----- RECORDS
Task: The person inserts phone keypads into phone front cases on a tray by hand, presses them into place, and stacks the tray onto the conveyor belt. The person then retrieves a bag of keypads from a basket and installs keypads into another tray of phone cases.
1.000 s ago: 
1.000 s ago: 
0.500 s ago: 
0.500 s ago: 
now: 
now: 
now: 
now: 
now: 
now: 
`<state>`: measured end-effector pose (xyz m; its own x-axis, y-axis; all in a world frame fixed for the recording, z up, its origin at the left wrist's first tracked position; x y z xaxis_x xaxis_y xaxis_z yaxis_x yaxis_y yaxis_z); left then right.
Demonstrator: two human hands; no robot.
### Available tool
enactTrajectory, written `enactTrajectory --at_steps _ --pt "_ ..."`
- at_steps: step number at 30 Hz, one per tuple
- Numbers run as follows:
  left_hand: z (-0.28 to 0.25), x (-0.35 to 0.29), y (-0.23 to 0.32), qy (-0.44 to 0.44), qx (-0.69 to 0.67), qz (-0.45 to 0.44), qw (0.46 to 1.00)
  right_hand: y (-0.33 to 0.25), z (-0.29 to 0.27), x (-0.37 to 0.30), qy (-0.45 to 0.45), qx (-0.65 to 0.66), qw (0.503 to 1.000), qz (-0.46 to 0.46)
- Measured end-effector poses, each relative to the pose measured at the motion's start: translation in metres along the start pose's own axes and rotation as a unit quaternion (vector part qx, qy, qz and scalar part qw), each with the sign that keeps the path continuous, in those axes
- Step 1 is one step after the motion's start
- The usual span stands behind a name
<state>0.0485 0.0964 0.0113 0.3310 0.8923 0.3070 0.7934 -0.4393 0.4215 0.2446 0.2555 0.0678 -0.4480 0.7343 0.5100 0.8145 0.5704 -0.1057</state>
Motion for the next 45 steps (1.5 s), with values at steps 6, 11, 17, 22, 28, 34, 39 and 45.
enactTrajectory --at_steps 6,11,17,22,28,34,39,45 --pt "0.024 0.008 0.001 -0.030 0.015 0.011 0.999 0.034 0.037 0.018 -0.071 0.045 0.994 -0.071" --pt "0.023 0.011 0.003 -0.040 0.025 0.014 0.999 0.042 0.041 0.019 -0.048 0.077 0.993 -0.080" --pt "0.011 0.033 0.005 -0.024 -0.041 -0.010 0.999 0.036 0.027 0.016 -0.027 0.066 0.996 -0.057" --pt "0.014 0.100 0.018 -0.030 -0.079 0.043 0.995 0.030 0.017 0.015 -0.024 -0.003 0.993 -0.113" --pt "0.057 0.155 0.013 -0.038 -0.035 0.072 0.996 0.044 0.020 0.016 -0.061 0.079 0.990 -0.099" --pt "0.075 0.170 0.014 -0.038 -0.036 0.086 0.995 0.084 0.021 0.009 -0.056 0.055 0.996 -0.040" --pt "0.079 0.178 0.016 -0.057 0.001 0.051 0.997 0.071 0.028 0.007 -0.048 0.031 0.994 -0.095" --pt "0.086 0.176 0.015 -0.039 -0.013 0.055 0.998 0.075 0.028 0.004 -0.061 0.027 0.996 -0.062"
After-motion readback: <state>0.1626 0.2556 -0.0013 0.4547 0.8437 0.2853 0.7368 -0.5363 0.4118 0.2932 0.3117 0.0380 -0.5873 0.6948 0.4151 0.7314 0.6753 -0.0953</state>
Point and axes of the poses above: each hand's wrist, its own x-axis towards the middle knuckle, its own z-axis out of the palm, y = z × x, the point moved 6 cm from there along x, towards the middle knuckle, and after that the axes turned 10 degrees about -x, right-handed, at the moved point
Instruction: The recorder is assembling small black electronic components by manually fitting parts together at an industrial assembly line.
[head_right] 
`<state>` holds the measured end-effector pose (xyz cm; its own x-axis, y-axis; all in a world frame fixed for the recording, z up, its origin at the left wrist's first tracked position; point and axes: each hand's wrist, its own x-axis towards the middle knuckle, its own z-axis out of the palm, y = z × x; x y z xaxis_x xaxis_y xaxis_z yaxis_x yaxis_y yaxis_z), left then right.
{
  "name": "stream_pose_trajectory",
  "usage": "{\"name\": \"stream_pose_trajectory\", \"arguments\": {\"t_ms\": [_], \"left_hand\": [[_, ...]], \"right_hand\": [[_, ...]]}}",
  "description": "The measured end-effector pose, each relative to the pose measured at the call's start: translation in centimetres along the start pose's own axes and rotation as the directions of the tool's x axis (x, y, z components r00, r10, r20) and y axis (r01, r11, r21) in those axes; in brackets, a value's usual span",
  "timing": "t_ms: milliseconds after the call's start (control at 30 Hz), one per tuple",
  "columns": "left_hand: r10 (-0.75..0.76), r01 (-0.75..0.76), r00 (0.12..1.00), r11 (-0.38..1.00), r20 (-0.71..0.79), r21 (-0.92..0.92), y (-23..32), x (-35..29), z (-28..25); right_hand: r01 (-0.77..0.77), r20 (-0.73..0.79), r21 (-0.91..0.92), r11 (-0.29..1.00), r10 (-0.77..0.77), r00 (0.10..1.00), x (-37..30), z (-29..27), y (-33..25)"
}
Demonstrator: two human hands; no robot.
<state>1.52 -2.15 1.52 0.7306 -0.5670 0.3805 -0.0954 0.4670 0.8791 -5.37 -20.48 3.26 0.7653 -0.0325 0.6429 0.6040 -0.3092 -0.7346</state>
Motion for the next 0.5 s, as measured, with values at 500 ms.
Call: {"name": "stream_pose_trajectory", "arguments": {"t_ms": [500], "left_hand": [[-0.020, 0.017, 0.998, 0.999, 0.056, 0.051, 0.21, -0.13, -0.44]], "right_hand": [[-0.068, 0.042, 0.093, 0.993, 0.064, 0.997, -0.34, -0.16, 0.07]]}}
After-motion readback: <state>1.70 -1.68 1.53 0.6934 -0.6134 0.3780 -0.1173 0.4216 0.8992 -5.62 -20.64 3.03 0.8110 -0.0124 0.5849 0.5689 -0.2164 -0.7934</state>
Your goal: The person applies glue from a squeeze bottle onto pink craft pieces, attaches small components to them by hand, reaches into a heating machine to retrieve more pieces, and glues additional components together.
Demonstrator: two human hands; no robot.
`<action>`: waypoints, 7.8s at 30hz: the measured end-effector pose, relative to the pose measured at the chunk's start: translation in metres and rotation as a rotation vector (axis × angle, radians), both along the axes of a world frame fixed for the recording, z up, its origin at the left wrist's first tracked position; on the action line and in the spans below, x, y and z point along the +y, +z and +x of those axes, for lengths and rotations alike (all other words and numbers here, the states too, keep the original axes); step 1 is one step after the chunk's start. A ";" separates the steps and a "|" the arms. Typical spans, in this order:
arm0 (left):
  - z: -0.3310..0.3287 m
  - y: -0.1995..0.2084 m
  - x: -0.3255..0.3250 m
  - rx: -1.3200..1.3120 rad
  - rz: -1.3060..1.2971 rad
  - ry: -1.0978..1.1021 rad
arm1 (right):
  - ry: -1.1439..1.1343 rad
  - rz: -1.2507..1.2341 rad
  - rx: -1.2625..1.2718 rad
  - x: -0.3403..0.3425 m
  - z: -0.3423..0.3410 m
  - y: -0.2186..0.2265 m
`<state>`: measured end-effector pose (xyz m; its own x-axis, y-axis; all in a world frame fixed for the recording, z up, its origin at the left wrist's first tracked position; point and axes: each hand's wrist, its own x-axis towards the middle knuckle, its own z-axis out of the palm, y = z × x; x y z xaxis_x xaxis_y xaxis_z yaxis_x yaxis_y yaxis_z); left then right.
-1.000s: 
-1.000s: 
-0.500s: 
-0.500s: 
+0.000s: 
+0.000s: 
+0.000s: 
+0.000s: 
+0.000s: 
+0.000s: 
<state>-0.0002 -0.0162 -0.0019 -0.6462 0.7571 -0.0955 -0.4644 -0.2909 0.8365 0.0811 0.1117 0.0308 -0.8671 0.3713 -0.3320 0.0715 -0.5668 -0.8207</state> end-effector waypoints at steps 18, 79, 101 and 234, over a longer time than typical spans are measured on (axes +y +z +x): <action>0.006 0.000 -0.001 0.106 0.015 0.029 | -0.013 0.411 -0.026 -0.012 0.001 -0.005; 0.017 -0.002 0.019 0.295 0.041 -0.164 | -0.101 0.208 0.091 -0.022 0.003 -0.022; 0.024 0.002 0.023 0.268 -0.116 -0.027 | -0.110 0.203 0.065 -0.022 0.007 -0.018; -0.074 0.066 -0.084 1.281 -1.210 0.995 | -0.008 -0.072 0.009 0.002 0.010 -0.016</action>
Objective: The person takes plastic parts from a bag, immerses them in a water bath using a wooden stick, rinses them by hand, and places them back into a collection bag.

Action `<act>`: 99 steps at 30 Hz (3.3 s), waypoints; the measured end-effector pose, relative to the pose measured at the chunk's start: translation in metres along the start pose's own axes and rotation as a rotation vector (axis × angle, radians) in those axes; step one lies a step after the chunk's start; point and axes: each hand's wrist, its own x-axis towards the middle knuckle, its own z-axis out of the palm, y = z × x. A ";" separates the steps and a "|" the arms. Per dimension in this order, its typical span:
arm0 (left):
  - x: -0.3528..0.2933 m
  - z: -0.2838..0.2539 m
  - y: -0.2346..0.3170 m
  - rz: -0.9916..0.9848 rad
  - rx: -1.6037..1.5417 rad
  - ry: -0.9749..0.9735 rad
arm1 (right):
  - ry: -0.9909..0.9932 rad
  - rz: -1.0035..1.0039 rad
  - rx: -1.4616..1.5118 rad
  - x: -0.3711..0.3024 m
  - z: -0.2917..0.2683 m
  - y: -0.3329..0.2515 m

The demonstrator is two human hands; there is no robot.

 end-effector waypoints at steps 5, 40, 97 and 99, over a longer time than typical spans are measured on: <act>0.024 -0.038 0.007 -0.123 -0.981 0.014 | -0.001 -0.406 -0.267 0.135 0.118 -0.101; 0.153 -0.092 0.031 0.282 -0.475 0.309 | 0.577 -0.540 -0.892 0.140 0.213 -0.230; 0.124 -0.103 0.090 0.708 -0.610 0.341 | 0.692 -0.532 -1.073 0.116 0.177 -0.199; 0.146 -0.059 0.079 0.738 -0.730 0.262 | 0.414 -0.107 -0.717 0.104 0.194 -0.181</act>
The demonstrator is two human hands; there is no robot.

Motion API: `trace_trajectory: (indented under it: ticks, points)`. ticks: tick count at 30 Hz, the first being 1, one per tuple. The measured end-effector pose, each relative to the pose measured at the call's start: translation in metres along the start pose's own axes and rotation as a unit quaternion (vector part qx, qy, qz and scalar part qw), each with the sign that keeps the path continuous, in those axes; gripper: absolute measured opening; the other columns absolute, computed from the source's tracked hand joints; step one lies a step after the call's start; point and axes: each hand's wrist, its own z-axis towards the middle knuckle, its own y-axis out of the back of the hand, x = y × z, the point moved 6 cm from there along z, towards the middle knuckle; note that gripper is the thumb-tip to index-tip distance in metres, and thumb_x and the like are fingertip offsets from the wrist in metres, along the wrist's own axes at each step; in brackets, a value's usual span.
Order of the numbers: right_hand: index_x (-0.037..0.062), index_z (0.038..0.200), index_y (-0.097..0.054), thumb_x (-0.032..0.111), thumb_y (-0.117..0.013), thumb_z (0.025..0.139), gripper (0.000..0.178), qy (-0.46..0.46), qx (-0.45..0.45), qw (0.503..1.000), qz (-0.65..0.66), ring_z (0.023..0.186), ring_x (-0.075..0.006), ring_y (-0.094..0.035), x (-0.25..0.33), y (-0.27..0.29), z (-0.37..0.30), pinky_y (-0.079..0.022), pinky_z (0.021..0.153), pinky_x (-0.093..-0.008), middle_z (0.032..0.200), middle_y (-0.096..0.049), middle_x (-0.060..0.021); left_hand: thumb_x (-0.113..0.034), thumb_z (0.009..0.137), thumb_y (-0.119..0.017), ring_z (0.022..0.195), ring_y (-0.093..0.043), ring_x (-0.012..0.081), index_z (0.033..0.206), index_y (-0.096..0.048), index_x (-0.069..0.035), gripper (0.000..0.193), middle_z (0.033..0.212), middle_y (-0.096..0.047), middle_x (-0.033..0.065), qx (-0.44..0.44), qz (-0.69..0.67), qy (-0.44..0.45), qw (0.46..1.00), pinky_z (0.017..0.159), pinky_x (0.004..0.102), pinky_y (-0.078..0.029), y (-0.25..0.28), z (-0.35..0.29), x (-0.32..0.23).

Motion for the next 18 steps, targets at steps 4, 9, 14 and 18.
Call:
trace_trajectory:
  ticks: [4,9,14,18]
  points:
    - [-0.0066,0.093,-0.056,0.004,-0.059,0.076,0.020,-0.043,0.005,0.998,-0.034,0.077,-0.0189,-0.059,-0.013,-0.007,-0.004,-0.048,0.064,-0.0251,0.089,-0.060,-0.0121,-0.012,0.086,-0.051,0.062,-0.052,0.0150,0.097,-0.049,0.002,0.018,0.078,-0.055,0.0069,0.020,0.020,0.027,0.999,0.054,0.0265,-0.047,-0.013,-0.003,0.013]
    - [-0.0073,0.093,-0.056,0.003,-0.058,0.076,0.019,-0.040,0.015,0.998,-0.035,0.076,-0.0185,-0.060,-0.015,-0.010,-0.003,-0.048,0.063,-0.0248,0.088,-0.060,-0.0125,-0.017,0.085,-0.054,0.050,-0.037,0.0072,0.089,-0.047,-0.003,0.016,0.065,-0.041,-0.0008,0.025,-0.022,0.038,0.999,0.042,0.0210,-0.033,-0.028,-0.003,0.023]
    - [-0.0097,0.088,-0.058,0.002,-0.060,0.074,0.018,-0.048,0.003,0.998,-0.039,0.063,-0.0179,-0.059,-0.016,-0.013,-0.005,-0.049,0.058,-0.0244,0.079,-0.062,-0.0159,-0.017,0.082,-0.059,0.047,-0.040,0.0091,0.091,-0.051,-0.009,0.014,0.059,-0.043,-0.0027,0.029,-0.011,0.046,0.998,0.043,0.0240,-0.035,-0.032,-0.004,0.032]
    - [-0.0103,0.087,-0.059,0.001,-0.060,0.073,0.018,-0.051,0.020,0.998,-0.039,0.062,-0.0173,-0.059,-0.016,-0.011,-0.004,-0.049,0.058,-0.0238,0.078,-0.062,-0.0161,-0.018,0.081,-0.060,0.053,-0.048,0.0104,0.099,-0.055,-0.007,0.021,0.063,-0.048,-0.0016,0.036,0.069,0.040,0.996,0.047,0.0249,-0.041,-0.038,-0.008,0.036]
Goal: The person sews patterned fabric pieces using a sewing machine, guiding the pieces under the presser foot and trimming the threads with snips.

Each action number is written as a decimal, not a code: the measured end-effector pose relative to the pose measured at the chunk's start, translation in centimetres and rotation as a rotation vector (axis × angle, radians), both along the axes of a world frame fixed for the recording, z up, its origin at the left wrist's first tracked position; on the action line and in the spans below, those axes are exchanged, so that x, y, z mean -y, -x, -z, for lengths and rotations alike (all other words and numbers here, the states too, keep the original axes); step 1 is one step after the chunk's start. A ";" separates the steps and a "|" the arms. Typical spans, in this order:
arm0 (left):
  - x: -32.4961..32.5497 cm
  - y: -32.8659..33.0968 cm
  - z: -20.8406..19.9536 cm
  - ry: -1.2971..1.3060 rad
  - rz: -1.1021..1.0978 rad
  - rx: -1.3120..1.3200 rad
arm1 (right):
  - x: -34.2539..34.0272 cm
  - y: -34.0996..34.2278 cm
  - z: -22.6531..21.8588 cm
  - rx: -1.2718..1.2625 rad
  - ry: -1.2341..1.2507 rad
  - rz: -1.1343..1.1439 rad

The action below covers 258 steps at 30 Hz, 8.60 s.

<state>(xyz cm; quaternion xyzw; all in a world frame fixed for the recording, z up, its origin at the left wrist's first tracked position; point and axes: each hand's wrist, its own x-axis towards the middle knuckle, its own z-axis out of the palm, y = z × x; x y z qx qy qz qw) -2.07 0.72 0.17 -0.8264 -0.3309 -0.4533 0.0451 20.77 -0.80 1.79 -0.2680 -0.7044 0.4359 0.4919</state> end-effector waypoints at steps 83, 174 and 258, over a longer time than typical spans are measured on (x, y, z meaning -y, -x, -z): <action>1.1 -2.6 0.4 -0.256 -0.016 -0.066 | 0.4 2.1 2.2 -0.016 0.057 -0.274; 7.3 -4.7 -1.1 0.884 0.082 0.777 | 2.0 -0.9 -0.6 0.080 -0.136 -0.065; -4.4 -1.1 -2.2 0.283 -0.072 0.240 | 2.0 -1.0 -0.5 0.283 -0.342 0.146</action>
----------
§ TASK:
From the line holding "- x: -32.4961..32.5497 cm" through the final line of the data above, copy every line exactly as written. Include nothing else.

§ WRITTEN ANSWER:
  - x: -32.4961..32.5497 cm
  - y: -32.8659..33.0968 cm
  - z: -20.8406..19.9536 cm
  - ry: -1.2971..1.3060 rad
  - rz: -1.1021..1.0978 rad
  - rx: -1.3120..1.3200 rad
arm1 (right):
  - x: -34.2539..34.0272 cm
  - y: -34.0996..34.2278 cm
  - z: -22.6531..21.8588 cm
  - rx: -1.2718..1.2625 rad
  - ry: -1.2341..1.2507 rad
  - rz: -1.1343..1.1439 rad

The action below covers 258 steps at 30 Hz, 8.60 s.

<state>(xyz cm; quaternion xyzw; all in a world frame fixed for the recording, z up, its origin at the left wrist's first tracked position; point and axes: each hand's wrist, its own x-axis towards the middle knuckle, its own z-axis out of the palm, y = z × x; x y z qx qy qz qw) -2.07 0.72 0.17 -0.8264 -0.3309 -0.4533 0.0451 20.77 -0.80 1.79 -0.2680 -0.7044 0.4359 0.4919</state> end-effector waypoints at steps 83, 174 and 258, over a longer time than typical spans are measured on (x, y, z meaning -y, -x, -z): <action>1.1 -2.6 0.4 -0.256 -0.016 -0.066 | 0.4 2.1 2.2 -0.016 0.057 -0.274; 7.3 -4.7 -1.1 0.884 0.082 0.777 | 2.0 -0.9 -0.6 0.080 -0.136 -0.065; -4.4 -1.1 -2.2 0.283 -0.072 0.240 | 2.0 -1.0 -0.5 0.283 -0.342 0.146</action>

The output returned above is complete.